Identification of key candidate genes and pathways in glioblastoma by integrated bioinformatical analysis

Abstract

Glioblastoma (GBM), characterized by high morbidity and mortality, is one of the most common lethal diseases worldwide. To identify the molecular mechanisms that contribute to the development of GBM, three cohort profile datasets (GSE50161, GSE90598 and GSE104291) were integrated and thoroughly analyzed; these datasets included 57 GBM cases and 22 cases of normal brain tissue. The current study identified differentially expressed genes (DEGs), and analyzed potential candidate genes and pathways. Additionally, a DEGs-associated protein-protein interaction (PPI) network was established for further investigation. Then, the hub genes associated with prognosis were identified using a Kaplan-Meier analysis based on The Cancer Genome Atlas database. Firstly, the current study identified 378 consistent DEGs (240 upregulated and 138 downregulated). Secondly, a cluster analysis of the DEGs was performed based on functions of the DEGs and signaling pathways were analyzed using the enrichment analysis tool on DAVID. Thirdly, 245 DEGs were identified using PPI network analysis. Among them, two co-expression modules comprising of 30 and 27 genes, respectively, and 35 hub genes were identified using Cytoscape MCODE. Finally, Kaplan-Meier analysis of the hub genes revealed that the increased expression of calcium-binding protein 1 (CABP1) was negatively associated with relapse-free survival. To summarize, all enriched Gene Ontology terms and Kyoto Encyclopedia of Genes and Genomes pathways may participate in mechanisms underlying GBM occurrence and progression, however further studies are required. CABP1 may be a key gene associated with the biological process of GBM development and may be involved in a crucial mechanism of GBM progression.

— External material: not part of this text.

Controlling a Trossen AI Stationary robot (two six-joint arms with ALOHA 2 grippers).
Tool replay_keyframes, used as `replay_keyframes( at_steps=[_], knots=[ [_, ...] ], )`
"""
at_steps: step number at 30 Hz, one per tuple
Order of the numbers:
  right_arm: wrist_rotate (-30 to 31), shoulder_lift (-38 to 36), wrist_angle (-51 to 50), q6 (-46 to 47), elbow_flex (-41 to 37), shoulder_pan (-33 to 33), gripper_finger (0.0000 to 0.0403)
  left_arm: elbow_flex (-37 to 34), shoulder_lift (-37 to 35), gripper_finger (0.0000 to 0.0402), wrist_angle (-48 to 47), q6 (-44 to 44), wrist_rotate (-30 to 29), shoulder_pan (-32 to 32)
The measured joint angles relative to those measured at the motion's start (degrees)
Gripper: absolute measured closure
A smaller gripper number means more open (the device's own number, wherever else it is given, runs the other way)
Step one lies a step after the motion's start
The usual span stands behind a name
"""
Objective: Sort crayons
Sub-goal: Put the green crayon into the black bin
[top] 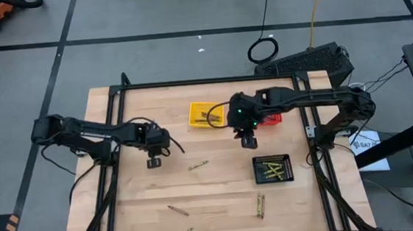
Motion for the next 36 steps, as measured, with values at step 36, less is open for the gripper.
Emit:
replay_keyframes(
  at_steps=[36],
  knots=[
    [-0.1, 0.0, -5.1, 8.8, 0.0, 2.2, 0.0309, 2.2, 13.0, 0.0396, 4.4, -2.1, 3.3, -0.1]
  ],
)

Keywords: bioinformatical analysis; calcium-binding protein 1; differentially expressed genes; glioblastoma.

Figure 1.

Identification of DEGs in glioblastomas. A total of 378 commonly altered DEGs were identified from three datasets (GSE50161, GSE90598 and GSE104291) using GEO2R tool. The ‘cross areas’ are common DEGs. A classical t-test was used to identify DEGs; the cut-off criteria were P<0.05 and [log Fold Change]>1. DEGs, differentially expressed genes.

Figure 2.

Top 10 GO terms of DEGs associated with glioblastomas. Top 10 GO terms of DEGs involved in (A) biological process (B) molecular function and (C) cellular component were obtained by GO analysis. GO, Gene Ontology; DEGs, differentially expressed genes.

Figure 3.

Top 30 GO terms of DEGs associated with glioblastomas GBM based on their functions. GO, Gene Ontology.

Figure 4.

Top 30 significantly enriched Kyoto Encyclopedia of Genes and Genomes pathways terms of DEGs associated with glioblastomas using Database for Annotation, Visualization and Integrated Discovery software.

Figure 5.

DEGs PPI network complex and modular analysis. (A) A total of 245 DEGs (153 upregulated genes and 92 downregulated genes) were filtered into the DEGs PPI network complex using the Search Tool for the Retrieval of Interacting Genes/Proteins database. (B) Module 1 was composed of 30 nodes and 152 edges. (C) Module 2 was composed of 27 nodes and 86 edges. Nodes in red signified upregulation and nodes in green signified downregulation. DEGs, differentially expressed genes; PPI, protein-protein interaction.

Figure 6.

High CABP1 expression negatively associated with RFS for GBM patients. The RFS of patients with GBM who have low- and high-expression of CABP1 was analyzed with a Kaplan-Meier plot. RFS, relapse-free survival; CABP1, calcium-binding protein 1; GBM, glioblastomas.